TO DO – Only the lines below from the one containing "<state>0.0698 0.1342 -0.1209" to the one containing "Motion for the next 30" should be repeated, both included and unchanged.

DATA FOR ANALYSIS –
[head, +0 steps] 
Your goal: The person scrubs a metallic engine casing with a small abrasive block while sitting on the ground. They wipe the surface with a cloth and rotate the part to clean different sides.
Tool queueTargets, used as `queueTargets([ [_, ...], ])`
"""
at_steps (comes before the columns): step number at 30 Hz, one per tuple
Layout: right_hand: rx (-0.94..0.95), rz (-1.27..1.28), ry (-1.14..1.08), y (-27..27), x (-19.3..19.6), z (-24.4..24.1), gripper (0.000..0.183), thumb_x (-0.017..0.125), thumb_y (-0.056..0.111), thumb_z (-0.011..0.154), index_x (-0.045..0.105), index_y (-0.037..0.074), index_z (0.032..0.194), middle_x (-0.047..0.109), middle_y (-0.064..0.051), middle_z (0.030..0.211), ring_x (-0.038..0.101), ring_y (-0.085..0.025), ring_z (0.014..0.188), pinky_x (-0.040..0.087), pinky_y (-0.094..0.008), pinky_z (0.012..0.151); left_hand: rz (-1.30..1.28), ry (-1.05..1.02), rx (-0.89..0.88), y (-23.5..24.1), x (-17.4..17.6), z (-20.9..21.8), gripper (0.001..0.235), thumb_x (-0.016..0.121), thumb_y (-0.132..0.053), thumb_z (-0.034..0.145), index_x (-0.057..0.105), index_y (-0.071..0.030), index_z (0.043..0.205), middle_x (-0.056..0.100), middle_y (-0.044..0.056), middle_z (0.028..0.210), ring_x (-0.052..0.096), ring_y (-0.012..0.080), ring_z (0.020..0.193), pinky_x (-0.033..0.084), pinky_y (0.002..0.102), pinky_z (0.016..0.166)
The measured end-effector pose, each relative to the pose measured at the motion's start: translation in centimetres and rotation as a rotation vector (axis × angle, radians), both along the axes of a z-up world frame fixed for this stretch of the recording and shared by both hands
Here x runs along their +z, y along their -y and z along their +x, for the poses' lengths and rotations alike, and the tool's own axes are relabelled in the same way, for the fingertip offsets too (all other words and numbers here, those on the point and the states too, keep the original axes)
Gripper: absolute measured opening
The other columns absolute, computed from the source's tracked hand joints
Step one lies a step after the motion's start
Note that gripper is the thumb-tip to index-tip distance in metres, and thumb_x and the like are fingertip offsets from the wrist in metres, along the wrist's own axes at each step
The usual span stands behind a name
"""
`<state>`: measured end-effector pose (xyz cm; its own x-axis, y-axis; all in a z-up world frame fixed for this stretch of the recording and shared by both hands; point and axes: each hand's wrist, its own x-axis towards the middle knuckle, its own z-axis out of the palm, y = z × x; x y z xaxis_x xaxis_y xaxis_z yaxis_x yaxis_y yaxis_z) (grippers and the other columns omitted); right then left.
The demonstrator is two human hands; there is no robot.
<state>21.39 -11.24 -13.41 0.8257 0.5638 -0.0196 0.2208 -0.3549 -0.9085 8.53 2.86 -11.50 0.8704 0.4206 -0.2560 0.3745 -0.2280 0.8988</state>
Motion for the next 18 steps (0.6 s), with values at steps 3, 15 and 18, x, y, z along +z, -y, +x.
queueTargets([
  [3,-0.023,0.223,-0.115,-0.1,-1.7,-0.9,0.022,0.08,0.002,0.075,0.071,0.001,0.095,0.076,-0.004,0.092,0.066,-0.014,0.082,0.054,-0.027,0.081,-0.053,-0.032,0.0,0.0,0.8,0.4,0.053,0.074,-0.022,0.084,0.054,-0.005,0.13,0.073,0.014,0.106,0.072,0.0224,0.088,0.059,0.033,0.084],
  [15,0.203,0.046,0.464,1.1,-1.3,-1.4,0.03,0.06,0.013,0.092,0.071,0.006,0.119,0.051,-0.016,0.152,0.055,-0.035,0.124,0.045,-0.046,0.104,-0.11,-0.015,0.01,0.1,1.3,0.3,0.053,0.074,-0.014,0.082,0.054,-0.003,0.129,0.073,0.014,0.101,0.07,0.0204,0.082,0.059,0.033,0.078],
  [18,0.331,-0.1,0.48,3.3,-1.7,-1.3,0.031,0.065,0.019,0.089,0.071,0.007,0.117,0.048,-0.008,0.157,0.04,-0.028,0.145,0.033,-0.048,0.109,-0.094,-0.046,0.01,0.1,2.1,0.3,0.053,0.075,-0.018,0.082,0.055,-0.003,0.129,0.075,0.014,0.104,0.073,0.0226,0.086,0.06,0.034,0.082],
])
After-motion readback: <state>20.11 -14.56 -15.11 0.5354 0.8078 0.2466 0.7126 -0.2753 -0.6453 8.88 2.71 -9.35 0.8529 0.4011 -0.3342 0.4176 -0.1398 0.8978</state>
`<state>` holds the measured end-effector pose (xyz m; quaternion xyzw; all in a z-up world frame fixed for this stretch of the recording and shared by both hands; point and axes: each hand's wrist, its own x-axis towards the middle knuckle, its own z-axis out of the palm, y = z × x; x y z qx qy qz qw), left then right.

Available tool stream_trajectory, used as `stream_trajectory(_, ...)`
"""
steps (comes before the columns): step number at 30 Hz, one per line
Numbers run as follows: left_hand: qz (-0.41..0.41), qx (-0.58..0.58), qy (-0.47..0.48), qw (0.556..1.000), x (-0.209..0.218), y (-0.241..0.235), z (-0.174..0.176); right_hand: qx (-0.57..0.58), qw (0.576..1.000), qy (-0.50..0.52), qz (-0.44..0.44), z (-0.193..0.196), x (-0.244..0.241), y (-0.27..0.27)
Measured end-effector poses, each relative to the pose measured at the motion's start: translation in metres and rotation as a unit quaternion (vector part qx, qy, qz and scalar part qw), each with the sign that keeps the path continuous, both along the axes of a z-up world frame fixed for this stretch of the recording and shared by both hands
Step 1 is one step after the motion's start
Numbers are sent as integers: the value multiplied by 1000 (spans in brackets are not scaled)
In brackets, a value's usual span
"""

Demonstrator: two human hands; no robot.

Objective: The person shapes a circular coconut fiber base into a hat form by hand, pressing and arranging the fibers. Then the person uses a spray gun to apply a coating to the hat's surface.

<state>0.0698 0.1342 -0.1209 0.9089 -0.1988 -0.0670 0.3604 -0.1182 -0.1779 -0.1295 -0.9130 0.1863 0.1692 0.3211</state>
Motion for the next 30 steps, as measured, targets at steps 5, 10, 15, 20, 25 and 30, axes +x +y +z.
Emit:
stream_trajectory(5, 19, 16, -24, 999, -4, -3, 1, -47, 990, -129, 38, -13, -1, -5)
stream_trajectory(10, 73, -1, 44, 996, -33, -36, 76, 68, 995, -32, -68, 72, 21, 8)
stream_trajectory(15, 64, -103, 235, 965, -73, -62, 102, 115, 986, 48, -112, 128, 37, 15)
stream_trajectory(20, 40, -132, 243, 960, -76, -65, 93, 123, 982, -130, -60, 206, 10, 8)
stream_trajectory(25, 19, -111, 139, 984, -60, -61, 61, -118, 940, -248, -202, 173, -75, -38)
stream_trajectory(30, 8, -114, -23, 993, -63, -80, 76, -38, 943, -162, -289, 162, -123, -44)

SOLUTION TO THE PROBLEM –
<state>0.0698 0.1342 -0.1209 0.9089 -0.1988 -0.0670 0.3604 -0.1182 -0.1779 -0.1295 -0.9130 0.1863 0.1692 0.3211</state>
Motion for the next 30 steps, as measured, targets at steps 5, 10, 15, 20, 25 and 30, axes +x +y +z.

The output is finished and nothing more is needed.